Quali indicazioni vanno fornite riguardo
all’assunzione di ferro e calcio?
Punti chiave
● Ferro
● Calcio
In sintesi
Il ferro è un oligoelemento fondamentale per la costituzione dell’emoglobina.
L’integrazione del ferro va effettuata in caso di anemia o in donne a rischio (per
esempio in caso di gravidanze ravvicinate) ma non va consigliata di routine a tutte
le gravide. Le donne in gravidanza e durante l’allattamento dovrebbero consumare
abitualmente latticini per garantire una adeguata assunzione di calcio.
L’integrazione di calcio in gravidanza è raccomandata per i soggetti che ne
assumono in quantità insufficiente e per coloro che presentano fattori di rischio per
lo sviluppo di ipertensione gestazionale (gravidanze gemellari, età avanzata, indice
di massa corporea elevato).
Ferro
Il ferro è un oligoelemento fondamentale nella costituzione dell’emoglobina, della mioglobina e di diversi
enzimi. Come tale svolge importanti funzioni, come il trasporto di ossigeno ai tessuti, il trasferimento di
elettroni nella catena respiratoria e l’attività di importanti sistemi enzimatici.
Gli alimenti maggiormente ricchi di ferro sono la carne, le interiora (fegato, rene e cuore), il cioccolato
fondente, i legumi, la frutta secca in guscio e le verdure a foglia verde (broccoli, spinaci, eccetera).
Quello che conta maggiormente, però, è la capacità di assorbire il ferro alimentare da parte del nostro
organismo, che varia notevolmente da alimento ad alimento. Tale capacità è massima per interiora e carni
rosse, e minima per i vegetali a foglia verde.
L’assorbimento del ferro è facilitato dal fruttosio e soprattutto dalla vitamina C e dall’acido citrico che ne
aumentano la biodisponibilità: per questo si raccomanda di condire le verdure con il limone. Ostacolano
invece l’assorbimento il tè e il caffè (per la presenza di tannini), gli alimenti che contengono acido ossalico
(cereali integrali, spinaci, barbabietole), il conservante EDTA.
L’assunzione quotidiana in gravidanza di ferro o di ferro e folato in donne non anemiche:
 previene l’anemia, definita come emoglobina al termine della gravidanza <11,0 g/dl (rischio relativo 0,27,
limiti di confidenza al 95% da 0,17 a 0,42);
 riduce il rischio di emotrasfusione dopo il parto (rischio relativo 0,61, limiti di confidenza al 95% da 0,38a 0,96).

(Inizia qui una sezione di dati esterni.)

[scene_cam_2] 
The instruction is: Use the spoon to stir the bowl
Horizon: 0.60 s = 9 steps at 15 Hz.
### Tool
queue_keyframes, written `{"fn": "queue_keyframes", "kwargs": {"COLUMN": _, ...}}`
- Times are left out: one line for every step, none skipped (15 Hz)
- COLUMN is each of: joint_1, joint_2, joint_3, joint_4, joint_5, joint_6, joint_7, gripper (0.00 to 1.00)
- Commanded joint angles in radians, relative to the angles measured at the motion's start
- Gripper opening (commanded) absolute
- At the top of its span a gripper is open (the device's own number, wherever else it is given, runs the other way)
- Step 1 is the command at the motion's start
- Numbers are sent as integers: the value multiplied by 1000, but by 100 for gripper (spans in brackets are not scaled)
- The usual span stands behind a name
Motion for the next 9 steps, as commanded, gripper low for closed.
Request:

Non ci sono prove su altri esiti neonatali o infantili, come peso alla nascita <2.500 g, concentrazione di
ferritina a 3 e 6 mesi di età, nascite pretermine o altri esiti materni.1
L’assunzione quotidiana di ferro e folato è risultata associata a una minore frequenza di nati piccoli per l’età
gestazionale (uno studio, n=1.318; rischio relativo 0,88, limiti di confidenza al 95% da 0,80 a 0,97) e di
anemia a termine, definita come emoglobina <11,0 g/dl (3 studi, n=346; rischio relativo 0,27, limiti di
confidenza al 95% da 0,12 a 0,56).2
I dati disponibili non mostrano differenze negli esiti quando il ferro o la associazione di ferro e folato
vengono assunti in modo intermittente (per esempio settimanalmente) invece che quotidianamente.
L’integrazione di ferro può essere particolarmente utile nei casi di gravidanze ravvicinate.
E’ consigliabile la contemporanea assunzione di alimenti ricchi di Vitamina C e acido citrico per l’incremento
dell’assorbimento del ferro da essi indotta.
L’assunzione quotidiana di ferro risulta associata a effetti collaterali, in particolare può puo' stimolare la
produzione di reticolociti e quindi dare una eritrocitosi e può causare irritazioni gastrointestinali.3
- 14 -
Alimentazione in gravidanza
Raccomandazioni
In gravidanza la somministrazione abituale, quotidiana o intermittente, di ferro o di ferro e folato è
associata a una riduzione della prevalenza di anemia materna a termine.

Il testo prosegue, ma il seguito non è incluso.